La ministre de la Santé, Stéphanie Rist, se trouve dans une situation délicate alors qu'elle doit gérer une grève historique des médecins et faire face aux électeurs dans un contexte électoral incertain. À peine trois mois après sa nomination, la pression monte alors qu'elle se prépare pour l'élection législative partielle de la 1re circonscription du Loiret, prévue les 18 et 25 janvier.

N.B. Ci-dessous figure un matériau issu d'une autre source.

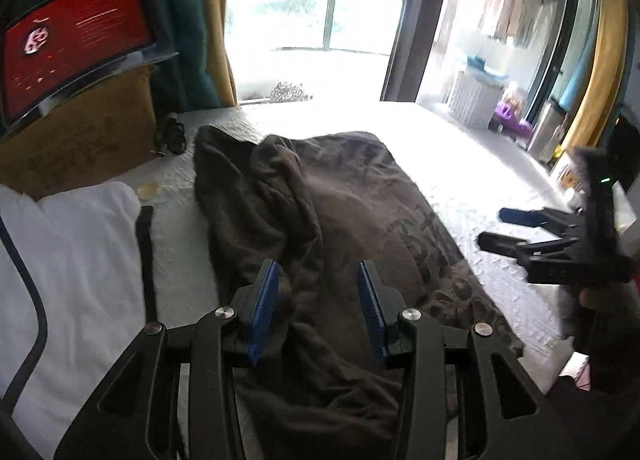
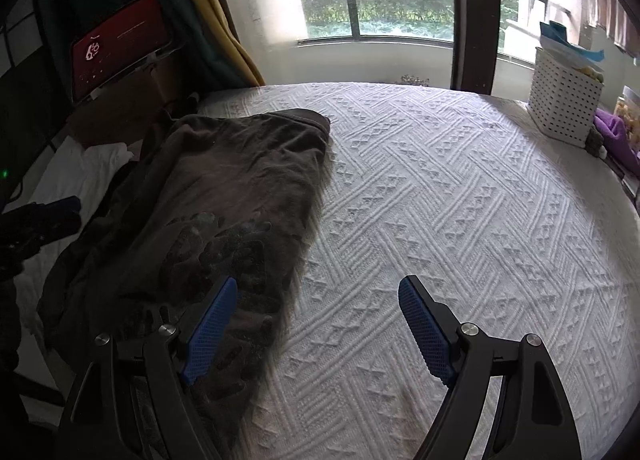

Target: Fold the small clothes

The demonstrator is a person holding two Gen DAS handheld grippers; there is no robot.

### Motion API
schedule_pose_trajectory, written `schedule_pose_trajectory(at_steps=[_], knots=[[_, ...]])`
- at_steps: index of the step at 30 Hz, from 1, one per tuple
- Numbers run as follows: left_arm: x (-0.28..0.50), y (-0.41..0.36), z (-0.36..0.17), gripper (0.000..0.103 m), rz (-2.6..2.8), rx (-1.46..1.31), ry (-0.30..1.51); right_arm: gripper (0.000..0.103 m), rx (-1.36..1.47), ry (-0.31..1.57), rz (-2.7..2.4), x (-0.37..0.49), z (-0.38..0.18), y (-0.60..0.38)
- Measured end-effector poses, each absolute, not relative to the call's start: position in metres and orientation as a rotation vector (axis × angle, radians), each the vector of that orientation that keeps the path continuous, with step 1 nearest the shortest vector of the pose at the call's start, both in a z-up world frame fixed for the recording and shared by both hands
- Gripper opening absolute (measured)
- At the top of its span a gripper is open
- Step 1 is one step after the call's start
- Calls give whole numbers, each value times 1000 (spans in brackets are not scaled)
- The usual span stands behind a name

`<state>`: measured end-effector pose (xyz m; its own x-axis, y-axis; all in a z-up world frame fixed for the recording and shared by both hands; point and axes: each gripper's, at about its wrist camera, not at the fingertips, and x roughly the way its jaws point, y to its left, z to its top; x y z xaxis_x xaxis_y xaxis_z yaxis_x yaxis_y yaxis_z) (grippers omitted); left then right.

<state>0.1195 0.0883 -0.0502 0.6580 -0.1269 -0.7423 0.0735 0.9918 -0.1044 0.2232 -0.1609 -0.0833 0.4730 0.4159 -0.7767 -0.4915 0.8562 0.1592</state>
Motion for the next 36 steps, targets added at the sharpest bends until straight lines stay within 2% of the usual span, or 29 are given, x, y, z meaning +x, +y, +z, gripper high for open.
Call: schedule_pose_trajectory(at_steps=[6, 12, 16, 22, 30, 32, 33, 34, 36], knots=[[151, 72, -77, 39, -65, 75, 926, 84, -65, 917, 526, 218, -82, -181], [151, 80, -94, 8, -43, 157, 964, 84, -29, 921, 496, 220, -85, -197], [136, 94, -80, 2, -12, 97, 920, 84, -28, 931, 503, 221, -89, -196], [126, 101, -82, 2, 53, 64, 948, 84, -51, 920, 543, 217, -84, -183], [82, 90, -57, 3, -40, -15, 906, 84, -69, 903, 566, 197, -79, -178], [75, 85, -55, 7, -70, -30, 900, 84, -73, 895, 571, 190, -77, -178], [73, 82, -55, 21, -79, -34, 900, 84, -76, 891, 572, 187, -76, -178], [69, 79, -56, 43, -85, -37, 898, 84, -78, 887, 573, 182, -75, -178], [67, 76, -58, 57, -95, -51, 890, 84, -80, 886, 574, 176, -75, -178]])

Cette lutte pourrait bien déterminer son avenir au sein du gouvernement, accablée par un climat d'impopularité croissant à l'égard du président Emmanuel Macron. Rist, qui a succédé à d'autres ministres éphémères depuis 2022, doit naviguer dans des eaux politiques tumultueuses. Élu députée en 2024, Rist a vu son ascension brusquement interrompue après sa nomination ministérielle, entraînant une élection partielle faute de colistier prêt à la remplacer. Elle se présente ainsi dans un scrutin à fort enjeu, où sa défaite pourrait lui coûter son poste.
Cette situation est d'autant plus complexe qu'elle se décline dans un contexte de grève des médecins libéraux, qui manifestent contre ce qu'ils perçoivent comme des attaques gouvernementales sans précédent sur leur profession. Ils sont souvent préoccupés par le contenu du budget de la Sécurité sociale qu'elle défend, adopté à la fin de l'année 2022. La manifestation du 10 janvier, comparable à celle de février 2023, représente un défi de taille pour la ministre.

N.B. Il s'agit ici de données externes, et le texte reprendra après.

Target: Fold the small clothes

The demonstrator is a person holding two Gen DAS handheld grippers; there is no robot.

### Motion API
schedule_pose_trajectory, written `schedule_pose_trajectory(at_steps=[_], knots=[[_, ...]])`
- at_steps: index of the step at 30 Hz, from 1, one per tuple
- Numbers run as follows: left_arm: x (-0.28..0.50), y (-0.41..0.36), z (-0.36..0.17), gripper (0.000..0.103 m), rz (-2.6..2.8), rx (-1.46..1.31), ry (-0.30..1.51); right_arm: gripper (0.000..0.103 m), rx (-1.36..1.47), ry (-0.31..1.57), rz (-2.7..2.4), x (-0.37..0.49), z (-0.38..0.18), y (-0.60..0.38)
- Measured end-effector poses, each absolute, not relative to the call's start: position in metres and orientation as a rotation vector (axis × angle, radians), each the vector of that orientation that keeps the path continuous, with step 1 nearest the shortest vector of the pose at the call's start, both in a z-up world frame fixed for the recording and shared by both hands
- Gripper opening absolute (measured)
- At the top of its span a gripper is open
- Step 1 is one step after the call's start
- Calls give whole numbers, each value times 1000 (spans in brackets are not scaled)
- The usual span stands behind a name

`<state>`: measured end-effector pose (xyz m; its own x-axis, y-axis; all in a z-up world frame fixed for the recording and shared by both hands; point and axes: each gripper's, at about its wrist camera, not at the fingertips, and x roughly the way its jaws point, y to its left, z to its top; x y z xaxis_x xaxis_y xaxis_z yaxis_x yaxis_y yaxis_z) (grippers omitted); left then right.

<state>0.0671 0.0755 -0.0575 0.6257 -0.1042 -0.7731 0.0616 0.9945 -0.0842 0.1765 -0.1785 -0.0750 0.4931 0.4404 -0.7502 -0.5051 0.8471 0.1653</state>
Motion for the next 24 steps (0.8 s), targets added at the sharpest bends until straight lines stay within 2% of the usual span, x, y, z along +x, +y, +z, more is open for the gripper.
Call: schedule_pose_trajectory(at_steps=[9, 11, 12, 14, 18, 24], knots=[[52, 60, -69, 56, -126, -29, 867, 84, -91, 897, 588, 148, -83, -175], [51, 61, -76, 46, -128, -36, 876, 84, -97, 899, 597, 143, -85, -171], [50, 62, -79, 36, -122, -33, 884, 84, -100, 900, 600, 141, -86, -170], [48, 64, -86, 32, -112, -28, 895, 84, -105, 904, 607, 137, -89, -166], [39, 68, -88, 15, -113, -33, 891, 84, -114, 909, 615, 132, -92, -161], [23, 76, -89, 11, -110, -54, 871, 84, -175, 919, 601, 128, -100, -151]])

Ce dernier événement est symptomatique d'un mécontentement grandissant parmi les professionnels de la santé, qui demandent des assurances sur le maintien de leur indépendance. Dans une lettre à leurs soins, Rist tente de calmer les esprits en se présentant comme "la ministre de tous les médecins" et en promettant une écoute attentif à leurs préoccupations. Cependant, comme le souligne le Dr Kilian Thomas, représentant des jeunes médecins généralistes, "les engagements de Rist resteront vides si la pression politique dépasse sa capacité à s'opposer radicalement aux changements".

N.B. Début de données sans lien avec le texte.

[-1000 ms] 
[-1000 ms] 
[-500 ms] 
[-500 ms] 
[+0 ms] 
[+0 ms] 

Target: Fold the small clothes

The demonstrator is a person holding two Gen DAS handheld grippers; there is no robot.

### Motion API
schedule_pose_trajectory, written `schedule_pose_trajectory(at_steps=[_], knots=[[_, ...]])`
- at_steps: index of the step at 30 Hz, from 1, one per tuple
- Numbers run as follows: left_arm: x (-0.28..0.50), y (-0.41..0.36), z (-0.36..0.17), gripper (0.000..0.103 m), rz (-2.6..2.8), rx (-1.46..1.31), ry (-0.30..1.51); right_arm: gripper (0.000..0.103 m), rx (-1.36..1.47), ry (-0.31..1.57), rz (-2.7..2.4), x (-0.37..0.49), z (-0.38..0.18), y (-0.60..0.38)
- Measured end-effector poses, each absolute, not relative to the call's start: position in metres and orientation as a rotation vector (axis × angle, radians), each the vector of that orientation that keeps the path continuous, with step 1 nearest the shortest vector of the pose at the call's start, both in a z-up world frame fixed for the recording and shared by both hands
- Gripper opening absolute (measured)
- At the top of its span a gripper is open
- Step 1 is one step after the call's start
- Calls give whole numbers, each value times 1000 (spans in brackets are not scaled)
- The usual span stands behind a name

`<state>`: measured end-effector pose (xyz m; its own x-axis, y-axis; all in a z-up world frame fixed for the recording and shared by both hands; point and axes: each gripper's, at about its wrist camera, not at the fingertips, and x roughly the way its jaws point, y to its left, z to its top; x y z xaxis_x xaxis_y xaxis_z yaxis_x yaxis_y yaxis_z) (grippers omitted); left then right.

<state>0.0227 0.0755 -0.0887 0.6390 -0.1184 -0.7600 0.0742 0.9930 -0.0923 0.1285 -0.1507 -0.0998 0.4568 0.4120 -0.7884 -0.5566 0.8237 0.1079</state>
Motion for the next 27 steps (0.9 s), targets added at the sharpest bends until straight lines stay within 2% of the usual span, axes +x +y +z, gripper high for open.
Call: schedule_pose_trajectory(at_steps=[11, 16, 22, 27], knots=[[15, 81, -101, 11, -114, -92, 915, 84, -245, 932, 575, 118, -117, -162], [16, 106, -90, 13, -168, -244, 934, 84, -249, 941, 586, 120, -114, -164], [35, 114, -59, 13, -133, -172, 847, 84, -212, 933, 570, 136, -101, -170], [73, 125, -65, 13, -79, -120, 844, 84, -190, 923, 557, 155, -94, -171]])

En parallèle, les élections législatives s'annoncent délicates. L'abstention pourrait atteindre des niveaux records dans cette circonscription peu mobilisée. La candidate socialiste et d'autres mouvements de gauche partagent les voix de défiance, tandis que le Rassemblement national espère tirer profit d'un retournement électoral. Les enjeux sont donc élevés et les voix des électeurs s'avéreront déterminantes. La victoire de Rist pourrait se jouer à un nombre minime de voix. Alors que la ministre tente de trouver son chemin entre des promesses et des attentes contradictoires, l'issue de ce scrutin pourrait ressembler à un véritable révélateur pour le paysage politique français.